→ Task objective: From the data below, retype exactly the lines starting with the one that contains "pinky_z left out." and ending with the one that contains "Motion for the", both included.

(Data extract begins)

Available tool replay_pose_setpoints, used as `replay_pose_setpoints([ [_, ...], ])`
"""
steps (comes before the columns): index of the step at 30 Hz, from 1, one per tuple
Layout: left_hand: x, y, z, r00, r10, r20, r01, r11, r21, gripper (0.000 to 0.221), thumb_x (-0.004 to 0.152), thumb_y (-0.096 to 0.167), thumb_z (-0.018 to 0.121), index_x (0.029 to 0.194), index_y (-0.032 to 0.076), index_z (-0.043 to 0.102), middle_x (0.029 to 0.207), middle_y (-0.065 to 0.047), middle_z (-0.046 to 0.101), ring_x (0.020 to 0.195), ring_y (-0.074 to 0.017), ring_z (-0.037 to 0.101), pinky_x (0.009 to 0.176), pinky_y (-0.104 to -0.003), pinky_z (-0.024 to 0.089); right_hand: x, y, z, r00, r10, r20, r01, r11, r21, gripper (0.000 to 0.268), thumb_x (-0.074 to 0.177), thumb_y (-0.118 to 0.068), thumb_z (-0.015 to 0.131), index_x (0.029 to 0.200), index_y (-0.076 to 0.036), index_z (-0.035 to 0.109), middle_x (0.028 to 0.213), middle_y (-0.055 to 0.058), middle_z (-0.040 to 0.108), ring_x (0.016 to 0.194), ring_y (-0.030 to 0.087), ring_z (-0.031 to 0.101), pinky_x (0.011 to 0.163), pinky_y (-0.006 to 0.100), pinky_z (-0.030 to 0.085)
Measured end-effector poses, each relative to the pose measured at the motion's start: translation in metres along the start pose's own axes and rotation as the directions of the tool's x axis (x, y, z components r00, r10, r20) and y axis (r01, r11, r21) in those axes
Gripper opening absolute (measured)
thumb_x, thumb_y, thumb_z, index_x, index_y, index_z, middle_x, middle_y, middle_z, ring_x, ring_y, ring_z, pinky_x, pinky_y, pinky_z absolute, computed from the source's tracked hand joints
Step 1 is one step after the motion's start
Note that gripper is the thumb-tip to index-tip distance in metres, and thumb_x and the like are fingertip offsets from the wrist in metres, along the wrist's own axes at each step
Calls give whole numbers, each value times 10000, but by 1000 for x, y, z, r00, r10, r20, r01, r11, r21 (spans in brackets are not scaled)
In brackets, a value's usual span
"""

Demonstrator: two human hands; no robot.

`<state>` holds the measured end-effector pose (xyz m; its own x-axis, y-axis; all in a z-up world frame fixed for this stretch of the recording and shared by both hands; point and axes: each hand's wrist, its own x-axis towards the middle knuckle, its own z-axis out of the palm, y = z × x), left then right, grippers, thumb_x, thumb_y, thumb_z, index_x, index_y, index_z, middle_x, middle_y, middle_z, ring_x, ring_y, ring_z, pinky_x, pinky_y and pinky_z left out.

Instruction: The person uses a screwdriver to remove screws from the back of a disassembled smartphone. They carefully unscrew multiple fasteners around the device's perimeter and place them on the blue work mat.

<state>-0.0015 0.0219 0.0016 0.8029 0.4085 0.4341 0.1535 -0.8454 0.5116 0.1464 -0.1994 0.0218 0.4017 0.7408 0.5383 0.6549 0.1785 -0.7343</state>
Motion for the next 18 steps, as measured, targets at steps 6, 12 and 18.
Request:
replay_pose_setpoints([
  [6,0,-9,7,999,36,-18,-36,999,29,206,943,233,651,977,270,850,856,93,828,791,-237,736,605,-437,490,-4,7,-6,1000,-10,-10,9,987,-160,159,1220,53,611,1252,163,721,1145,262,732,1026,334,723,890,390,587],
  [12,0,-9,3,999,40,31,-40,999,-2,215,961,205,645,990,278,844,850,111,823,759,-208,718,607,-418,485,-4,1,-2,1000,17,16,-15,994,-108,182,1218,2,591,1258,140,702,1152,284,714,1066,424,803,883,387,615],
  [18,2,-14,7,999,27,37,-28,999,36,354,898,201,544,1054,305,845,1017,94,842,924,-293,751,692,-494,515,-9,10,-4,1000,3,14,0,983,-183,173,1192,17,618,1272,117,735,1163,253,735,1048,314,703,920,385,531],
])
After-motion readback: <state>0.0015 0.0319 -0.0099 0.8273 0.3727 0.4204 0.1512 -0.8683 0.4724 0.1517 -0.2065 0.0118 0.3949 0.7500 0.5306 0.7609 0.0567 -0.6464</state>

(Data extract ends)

→ Response to this task:
`<state>` holds the measured end-effector pose (xyz m; its own x-axis, y-axis; all in a z-up world frame fixed for this stretch of the recording and shared by both hands; point and axes: each hand's wrist, its own x-axis towards the middle knuckle, its own z-axis out of the palm, y = z × x), left then right, grippers, thumb_x, thumb_y, thumb_z, index_x, index_y, index_z, middle_x, middle_y, middle_z, ring_x, ring_y, ring_z, pinky_x, pinky_y and pinky_z left out.

Instruction: The person uses a screwdriver to remove screws from the back of a disassembled smartphone. They carefully unscrew multiple fasteners around the device's perimeter and place them on the blue work mat.

<state>-0.0015 0.0219 0.0016 0.8029 0.4085 0.4341 0.1535 -0.8454 0.5116 0.1464 -0.1994 0.0218 0.4017 0.7408 0.5383 0.6549 0.1785 -0.7343</state>
Motion for the next 18 steps, as measured, targets at steps 6, 12 and 18.

This output is now complete.